▶ Task brief
Copy out each line below that has the word "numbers" in it.

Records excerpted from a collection

--------------------------------------------------

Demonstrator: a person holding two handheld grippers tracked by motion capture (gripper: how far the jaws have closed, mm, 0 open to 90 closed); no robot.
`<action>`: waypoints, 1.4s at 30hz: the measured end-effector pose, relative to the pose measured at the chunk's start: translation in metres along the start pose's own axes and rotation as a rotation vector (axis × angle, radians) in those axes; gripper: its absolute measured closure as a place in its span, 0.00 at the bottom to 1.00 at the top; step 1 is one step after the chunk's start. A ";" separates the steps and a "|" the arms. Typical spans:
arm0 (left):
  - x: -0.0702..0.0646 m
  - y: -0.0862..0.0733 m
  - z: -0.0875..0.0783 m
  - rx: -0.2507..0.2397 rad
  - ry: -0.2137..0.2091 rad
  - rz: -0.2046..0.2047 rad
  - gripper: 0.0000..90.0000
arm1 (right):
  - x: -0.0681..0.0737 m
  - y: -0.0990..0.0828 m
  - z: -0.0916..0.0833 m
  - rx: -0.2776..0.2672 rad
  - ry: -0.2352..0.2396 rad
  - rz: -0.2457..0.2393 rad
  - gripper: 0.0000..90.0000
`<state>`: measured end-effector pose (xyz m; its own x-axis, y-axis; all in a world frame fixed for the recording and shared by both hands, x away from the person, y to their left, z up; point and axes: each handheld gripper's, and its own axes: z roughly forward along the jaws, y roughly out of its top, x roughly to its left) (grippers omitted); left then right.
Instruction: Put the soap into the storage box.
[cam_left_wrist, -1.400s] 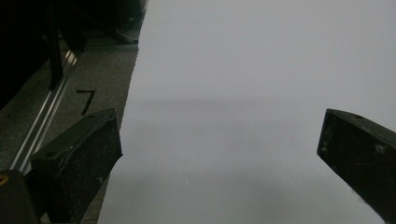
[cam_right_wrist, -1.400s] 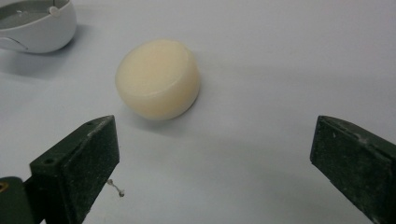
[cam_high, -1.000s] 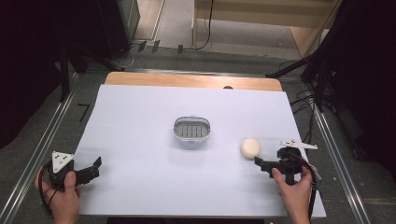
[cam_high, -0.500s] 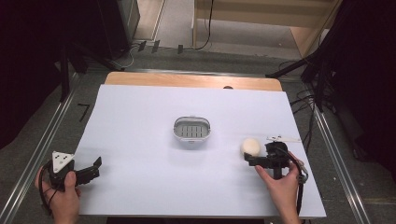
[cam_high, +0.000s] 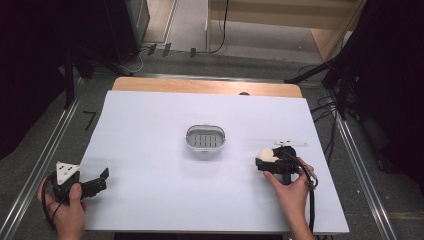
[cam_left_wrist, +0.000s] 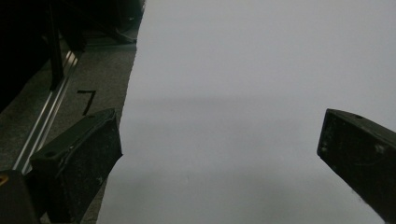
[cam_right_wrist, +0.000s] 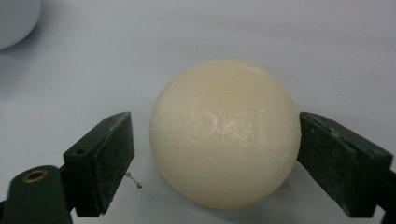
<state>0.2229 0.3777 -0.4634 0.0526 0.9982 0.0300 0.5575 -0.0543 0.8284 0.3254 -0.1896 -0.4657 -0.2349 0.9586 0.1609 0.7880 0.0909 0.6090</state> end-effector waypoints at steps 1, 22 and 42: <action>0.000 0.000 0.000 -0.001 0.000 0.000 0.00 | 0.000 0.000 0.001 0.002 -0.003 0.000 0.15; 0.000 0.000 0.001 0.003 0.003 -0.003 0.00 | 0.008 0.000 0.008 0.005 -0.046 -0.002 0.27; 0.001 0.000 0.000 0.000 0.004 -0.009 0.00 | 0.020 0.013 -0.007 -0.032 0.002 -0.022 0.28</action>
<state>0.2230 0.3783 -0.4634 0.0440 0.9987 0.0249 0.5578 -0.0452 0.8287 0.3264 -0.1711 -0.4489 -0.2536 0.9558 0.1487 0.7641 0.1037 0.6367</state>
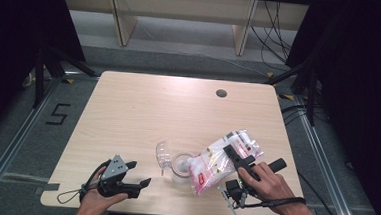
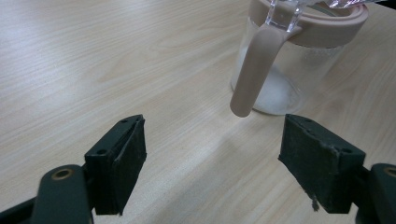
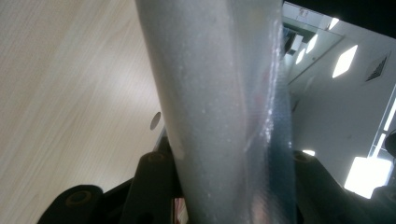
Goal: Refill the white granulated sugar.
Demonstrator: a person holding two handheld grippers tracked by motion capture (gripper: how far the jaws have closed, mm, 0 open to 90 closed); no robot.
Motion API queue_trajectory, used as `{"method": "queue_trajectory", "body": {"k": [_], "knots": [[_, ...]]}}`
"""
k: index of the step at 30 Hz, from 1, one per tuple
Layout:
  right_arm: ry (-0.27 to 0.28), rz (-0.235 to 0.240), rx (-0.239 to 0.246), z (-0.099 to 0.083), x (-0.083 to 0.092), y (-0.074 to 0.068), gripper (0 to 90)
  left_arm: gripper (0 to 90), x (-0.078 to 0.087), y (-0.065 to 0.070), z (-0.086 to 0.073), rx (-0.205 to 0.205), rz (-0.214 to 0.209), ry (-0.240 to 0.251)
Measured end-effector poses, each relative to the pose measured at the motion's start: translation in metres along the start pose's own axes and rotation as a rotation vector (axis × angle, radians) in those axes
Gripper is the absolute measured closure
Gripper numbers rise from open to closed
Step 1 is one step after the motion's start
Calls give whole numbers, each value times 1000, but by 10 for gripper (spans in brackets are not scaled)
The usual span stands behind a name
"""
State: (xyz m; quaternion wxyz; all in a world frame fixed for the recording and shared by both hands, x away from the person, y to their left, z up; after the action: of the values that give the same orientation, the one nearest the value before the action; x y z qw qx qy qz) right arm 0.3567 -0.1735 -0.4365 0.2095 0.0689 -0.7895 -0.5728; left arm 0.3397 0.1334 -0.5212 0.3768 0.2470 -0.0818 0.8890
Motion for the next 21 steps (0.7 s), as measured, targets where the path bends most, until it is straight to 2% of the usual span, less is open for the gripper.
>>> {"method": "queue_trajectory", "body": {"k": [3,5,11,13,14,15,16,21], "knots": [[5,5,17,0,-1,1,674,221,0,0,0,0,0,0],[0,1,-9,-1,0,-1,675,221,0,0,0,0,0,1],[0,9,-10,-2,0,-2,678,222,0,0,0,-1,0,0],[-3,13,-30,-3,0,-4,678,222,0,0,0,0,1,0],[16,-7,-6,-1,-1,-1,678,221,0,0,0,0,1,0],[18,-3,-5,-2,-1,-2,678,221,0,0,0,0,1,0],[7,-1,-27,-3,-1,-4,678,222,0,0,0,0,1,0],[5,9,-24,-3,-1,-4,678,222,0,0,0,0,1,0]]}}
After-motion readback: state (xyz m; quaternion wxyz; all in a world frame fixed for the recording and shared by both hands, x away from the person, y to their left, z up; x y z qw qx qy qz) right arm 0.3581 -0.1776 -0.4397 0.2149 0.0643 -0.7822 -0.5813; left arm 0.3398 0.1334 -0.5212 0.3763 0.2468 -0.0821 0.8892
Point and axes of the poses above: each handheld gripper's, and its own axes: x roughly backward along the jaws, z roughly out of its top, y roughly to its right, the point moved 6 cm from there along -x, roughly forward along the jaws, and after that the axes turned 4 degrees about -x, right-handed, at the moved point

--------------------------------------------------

▶ Written solution
Gripper numbers rise from open to closed
Calls give whole numbers, each value times 1000, but by 10 for gripper (spans in brackets are not scaled)

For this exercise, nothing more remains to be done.